The registry agent is used to keep track of currently running active agents. It listens to the heartbeat feeds of all agents on the crossbar server, and keeps track of the last heartbeat time of each agent and whether or not each agent has agent has “expired” (gone 5 seconds without a heartbeat).

This check happens in the registry’s single “main” process. The session.data object of this process is set to a dict of agents on the system, including their last heartbeat time, whether they have expired, the time at which they expired, and a dictionary of their operation codes. This data can the be viewed by checking the session variable of the main process.

For instance, the following code will print agent’s that have been on the system since the registry started running:

from ocs.ocs_client import OCSClient

registry_client = OCSClient('registry')
status, msg, session = registry_client.main.status()

print(session['data'])

which will print a dictionary that might look like:

{
  "observatory.aggregator": {
    "expired": False,
    "time_expired": None,
    "last_updated": 1669925713.4082503,
    "op_codes": {
      "record": 3
    },
    "agent_class": "AggregatorAgent",
    "agent_address": "observatory.aggregator"
  },
  "observatory.fake-hk-agent-01": {
    "expired": False,
    "time_expired": None,
    "last_updated": 1669925945.7575383,
    "op_codes": {
      "acq": 3,
      "set_heartbeat": 1,
      "delay_task": 1
    },
    "agent_class": "FakeDataAgent",
    "agent_address": "observatory.fake-hk-agent-01"
  }
}

Operation Monitor

The registry is also used to track the status of each agent’s tasks and processes. Operation codes for each operation are regularly passed through an agent’s heartbeat feed, which the registry assembles and publishes through its own OCS feed. This makes it possible to monitor individual operation states in grafana and to easily set alerts when a process stops running or when a task fails.
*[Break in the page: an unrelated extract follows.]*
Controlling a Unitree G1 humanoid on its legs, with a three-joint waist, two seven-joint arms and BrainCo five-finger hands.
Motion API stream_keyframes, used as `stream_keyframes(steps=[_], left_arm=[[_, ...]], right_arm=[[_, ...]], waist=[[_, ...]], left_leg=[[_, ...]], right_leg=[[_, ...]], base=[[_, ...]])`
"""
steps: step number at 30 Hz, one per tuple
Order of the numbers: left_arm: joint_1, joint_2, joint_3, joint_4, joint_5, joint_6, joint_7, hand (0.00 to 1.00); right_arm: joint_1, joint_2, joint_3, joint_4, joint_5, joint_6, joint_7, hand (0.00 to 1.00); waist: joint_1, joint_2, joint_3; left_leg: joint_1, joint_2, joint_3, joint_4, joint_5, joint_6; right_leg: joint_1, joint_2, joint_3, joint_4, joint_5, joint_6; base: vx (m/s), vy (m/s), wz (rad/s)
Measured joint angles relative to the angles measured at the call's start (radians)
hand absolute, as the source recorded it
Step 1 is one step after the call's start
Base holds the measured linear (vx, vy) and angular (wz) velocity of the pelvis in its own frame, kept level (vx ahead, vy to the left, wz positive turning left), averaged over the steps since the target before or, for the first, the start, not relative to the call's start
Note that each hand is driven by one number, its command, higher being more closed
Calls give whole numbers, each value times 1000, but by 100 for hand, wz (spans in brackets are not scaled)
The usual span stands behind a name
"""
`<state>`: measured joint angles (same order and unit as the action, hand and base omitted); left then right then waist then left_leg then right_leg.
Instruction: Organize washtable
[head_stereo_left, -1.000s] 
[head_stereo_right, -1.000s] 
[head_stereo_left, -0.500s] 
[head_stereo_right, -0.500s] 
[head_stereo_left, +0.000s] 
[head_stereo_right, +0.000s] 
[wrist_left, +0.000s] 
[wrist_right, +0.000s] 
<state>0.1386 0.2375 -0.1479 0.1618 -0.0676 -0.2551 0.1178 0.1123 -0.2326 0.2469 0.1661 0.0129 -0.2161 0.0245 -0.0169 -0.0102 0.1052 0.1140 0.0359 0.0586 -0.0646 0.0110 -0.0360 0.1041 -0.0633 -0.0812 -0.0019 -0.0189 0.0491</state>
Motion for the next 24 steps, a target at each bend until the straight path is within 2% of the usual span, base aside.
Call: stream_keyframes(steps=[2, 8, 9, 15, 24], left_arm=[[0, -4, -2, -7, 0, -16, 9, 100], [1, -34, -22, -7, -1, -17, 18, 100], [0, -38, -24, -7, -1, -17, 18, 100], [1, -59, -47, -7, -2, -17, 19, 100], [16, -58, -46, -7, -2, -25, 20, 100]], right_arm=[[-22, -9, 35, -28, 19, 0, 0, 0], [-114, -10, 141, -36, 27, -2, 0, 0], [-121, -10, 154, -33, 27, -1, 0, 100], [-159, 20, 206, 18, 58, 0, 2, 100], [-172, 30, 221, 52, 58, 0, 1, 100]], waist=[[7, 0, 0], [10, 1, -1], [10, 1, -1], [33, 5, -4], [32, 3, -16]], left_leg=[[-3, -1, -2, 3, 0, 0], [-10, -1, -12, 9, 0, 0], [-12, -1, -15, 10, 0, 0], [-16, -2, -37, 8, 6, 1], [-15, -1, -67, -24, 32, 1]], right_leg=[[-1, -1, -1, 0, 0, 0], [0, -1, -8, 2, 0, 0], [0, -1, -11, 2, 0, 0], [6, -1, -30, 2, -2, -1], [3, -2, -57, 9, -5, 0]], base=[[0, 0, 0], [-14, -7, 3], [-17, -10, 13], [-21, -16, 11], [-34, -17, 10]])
By mapping the enumeration values described in the OpCode documentation in the ocs_base api, one can make a grafana panel to monitor all operations on a network as pictured below:

../_images/operation_monitor_screenshot.png

Agent API

class ocs.agents.registry.agent.Registry(agent, args)[source]

The Registry agent is in charge of keeping track of which agents are currently running. It has a single process “main” that loops and keeps track of when agents expire. This agent subscribes to all heartbeat feeds, so no additional function calls are required to register an agent.

A list of agent statuses is maintained in the “main” process’s session.data object.

Parameters:

agent (OCSAgent) – the ocs agent object

registered_agents

A defaultdict of RegisteredAgent objects, which contain whether the agent has expired, the time_expired, and the last_updated time.

Type:

defaultdict

agent_timeout

The time an agent has between heartbeats before being marked as expired.

Type:

float

main(test_mode=False)[source]

Process - Main run process for the Registry agent. This will loop and keep track of which agents have expired. It will keep track of current active agents in the session.data variable so it can be seen by clients.

Parameters:

test_mode (bool, optional) – Run the main Process loop only once. This is meant only for testing. Default is False.

Notes

The session data object for this process will be a dictionary containing the encoded RegisteredAgent objects for each agent observed during the lifetime of the Registry. For instance, this might look like:

>>> response.session['data']
{
  "observatory.aggregator": {
    "expired": False,
    "time_expired": None,
    "last_updated": 1669925713.4082503,
    "op_codes": {
      "record": 3
    },
    "agent_class": "AggregatorAgent",
    "agent_address": "observatory.aggregator"
  },
  "observatory.fake-hk-agent-01": {
    "expired": False,
    "time_expired": None,
    "last_updated": 1669925945.7575383,
    "op_codes": {
      "acq": 3,
      "set_heartbeat": 1,
      "delay_task": 1
    },
    "agent_class": "FakeDataAgent",
    "agent_address": "observatory.fake-hk-agent-01"
  }
}

Supporting APIs

class ocs.agents.registry.agent.RegisteredAgent(feed)[source]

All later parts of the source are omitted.